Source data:
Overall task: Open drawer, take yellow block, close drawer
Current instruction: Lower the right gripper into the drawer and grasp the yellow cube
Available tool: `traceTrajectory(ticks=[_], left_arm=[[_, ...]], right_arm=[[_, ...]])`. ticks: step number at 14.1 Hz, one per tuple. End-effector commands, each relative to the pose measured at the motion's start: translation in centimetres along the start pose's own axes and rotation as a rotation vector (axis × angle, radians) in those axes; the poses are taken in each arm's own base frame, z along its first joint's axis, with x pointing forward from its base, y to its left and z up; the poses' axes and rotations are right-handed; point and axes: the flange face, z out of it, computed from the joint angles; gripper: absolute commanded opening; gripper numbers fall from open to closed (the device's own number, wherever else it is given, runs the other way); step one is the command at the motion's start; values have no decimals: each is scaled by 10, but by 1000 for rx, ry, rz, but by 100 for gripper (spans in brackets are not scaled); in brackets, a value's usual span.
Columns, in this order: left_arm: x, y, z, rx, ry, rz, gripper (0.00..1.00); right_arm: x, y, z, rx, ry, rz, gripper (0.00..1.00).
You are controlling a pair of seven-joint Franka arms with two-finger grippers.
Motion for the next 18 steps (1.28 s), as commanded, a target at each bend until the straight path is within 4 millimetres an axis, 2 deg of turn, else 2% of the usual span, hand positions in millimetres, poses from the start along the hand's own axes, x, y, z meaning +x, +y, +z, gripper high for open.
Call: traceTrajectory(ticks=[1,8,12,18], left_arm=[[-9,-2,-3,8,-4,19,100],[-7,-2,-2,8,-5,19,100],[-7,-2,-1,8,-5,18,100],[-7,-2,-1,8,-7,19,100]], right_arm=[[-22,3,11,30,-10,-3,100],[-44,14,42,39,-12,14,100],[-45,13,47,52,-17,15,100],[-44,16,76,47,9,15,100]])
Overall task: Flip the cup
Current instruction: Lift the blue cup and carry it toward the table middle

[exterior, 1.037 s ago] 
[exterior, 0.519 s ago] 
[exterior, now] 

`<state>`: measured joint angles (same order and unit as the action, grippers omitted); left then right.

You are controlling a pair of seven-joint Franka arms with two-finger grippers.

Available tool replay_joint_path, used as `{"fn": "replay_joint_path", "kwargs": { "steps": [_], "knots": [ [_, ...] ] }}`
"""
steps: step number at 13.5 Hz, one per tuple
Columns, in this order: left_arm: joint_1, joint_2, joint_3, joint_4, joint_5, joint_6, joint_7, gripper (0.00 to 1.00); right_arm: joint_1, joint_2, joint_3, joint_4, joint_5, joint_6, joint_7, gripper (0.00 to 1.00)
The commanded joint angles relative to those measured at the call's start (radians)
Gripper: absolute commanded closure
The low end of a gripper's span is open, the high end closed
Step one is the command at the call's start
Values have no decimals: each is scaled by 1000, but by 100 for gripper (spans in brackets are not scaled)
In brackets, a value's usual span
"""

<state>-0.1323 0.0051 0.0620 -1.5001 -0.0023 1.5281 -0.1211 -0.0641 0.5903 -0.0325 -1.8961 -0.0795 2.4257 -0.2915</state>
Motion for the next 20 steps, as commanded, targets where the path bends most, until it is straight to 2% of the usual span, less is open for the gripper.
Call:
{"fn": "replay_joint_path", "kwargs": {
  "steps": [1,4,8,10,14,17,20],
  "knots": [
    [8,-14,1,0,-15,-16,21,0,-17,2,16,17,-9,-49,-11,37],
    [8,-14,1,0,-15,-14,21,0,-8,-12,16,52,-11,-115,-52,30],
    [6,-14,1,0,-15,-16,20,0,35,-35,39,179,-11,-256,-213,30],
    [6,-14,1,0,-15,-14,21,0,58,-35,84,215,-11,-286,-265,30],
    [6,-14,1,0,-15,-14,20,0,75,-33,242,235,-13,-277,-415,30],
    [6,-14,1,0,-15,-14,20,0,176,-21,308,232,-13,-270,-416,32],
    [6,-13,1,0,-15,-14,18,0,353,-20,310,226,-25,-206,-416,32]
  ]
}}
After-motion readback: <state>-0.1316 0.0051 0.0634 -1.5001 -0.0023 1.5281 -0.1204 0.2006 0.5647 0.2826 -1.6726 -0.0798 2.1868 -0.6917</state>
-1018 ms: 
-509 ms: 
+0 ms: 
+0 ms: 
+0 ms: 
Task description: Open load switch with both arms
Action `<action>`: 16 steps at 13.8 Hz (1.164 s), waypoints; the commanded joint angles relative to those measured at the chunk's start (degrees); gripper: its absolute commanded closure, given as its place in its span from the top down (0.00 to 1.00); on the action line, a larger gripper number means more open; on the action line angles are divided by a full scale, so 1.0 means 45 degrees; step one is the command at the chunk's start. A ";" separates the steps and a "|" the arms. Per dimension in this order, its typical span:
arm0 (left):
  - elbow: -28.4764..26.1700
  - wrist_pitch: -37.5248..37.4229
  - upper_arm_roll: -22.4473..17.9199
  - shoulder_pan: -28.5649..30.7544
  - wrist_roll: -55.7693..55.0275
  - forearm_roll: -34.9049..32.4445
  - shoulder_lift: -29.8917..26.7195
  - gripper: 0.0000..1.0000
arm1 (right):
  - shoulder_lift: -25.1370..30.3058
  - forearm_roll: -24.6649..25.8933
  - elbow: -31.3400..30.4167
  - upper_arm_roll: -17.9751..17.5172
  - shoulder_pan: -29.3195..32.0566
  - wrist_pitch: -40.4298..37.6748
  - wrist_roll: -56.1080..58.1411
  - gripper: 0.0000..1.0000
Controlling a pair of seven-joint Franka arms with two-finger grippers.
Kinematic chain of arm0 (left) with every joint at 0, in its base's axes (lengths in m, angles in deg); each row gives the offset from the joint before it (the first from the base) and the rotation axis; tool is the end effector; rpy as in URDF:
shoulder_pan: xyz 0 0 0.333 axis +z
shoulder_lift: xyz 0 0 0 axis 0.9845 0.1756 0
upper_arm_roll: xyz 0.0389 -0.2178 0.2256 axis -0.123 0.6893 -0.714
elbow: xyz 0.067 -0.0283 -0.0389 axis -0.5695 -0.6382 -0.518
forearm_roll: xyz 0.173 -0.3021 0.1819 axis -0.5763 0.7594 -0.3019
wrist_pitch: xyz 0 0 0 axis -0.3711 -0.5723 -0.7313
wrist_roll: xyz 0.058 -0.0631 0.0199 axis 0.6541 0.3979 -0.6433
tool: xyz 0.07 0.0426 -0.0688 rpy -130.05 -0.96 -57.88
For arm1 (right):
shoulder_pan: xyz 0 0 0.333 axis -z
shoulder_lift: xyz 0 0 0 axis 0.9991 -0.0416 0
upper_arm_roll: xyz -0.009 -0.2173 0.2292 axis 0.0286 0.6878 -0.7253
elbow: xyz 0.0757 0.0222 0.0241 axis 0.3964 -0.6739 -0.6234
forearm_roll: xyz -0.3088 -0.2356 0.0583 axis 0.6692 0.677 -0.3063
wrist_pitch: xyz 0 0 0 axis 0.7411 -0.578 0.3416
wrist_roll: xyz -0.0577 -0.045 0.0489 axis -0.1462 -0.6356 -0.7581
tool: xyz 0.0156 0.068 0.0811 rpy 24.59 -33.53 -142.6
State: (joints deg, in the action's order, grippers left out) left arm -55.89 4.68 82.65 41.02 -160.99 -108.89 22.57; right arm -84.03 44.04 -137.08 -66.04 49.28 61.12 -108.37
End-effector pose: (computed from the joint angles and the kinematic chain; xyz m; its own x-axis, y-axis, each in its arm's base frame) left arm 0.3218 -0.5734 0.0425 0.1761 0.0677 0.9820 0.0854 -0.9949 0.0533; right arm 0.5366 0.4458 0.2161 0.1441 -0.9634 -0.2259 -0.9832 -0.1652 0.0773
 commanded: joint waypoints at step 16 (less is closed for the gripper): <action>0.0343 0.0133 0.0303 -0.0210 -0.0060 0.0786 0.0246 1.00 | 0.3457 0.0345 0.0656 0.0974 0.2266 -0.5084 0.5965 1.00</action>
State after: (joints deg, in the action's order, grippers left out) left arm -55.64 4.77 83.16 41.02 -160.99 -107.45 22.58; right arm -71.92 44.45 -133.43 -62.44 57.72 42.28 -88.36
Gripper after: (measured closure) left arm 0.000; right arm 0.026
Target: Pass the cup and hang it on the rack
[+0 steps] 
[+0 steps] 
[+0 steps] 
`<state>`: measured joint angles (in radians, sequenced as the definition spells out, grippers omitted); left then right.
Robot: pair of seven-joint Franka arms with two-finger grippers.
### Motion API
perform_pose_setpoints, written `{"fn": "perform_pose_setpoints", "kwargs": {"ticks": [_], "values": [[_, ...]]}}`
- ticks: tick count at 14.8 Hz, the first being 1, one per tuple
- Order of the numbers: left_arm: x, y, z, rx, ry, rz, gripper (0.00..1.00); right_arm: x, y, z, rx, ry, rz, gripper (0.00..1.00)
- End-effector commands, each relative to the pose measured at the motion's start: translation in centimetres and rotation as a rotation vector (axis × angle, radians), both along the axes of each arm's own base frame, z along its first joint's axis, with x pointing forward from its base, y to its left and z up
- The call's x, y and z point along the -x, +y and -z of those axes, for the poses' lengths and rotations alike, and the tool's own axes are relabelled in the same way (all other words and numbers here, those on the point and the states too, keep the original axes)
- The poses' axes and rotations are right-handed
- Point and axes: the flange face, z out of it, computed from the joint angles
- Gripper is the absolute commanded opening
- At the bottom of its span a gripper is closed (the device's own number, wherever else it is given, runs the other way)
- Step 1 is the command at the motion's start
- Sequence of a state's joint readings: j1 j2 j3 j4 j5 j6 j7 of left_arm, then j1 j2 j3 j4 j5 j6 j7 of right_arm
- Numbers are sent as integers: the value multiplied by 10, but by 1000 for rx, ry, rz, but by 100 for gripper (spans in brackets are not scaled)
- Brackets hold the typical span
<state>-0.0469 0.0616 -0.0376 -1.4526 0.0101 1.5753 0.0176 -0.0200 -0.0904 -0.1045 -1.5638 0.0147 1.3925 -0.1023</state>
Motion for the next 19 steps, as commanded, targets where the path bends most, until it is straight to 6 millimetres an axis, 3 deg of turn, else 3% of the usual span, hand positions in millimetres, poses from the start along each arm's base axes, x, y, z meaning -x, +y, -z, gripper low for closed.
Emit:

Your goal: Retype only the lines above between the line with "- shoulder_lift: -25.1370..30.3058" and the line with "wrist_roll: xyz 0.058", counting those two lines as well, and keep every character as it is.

Worked solution:
  - shoulder_lift: -25.1370..30.3058
  - forearm_roll: -24.6649..25.8933
  - elbow: -31.3400..30.4167
  - upper_arm_roll: -17.9751..17.5172
  - shoulder_pan: -29.3195..32.0566
  - wrist_pitch: -40.4298..37.6748
  - wrist_roll: -56.1080..58.1411
  - gripper: 0.0000..1.0000
Controlling a pair of seven-joint Franka arms with two-finger grippers.
Kinematic chain of arm0 (left) with every joint at 0, in its base's axes (lengths in m, angles in deg); each row gives the offset from the joint before it (the first from the base) and the rotation axis; tool is the end effector; rpy as in URDF:
shoulder_pan: xyz 0 0 0.333 axis +z
shoulder_lift: xyz 0 0 0 axis 0.9845 0.1756 0
upper_arm_roll: xyz 0.0389 -0.2178 0.2256 axis -0.123 0.6893 -0.714
elbow: xyz 0.067 -0.0283 -0.0389 axis -0.5695 -0.6382 -0.518
forearm_roll: xyz 0.173 -0.3021 0.1819 axis -0.5763 0.7594 -0.3019
wrist_pitch: xyz 0 0 0 axis -0.3711 -0.5723 -0.7313
wrist_roll: xyz 0.058 -0.0631 0.0199 axis 0.6541 0.3979 -0.6433

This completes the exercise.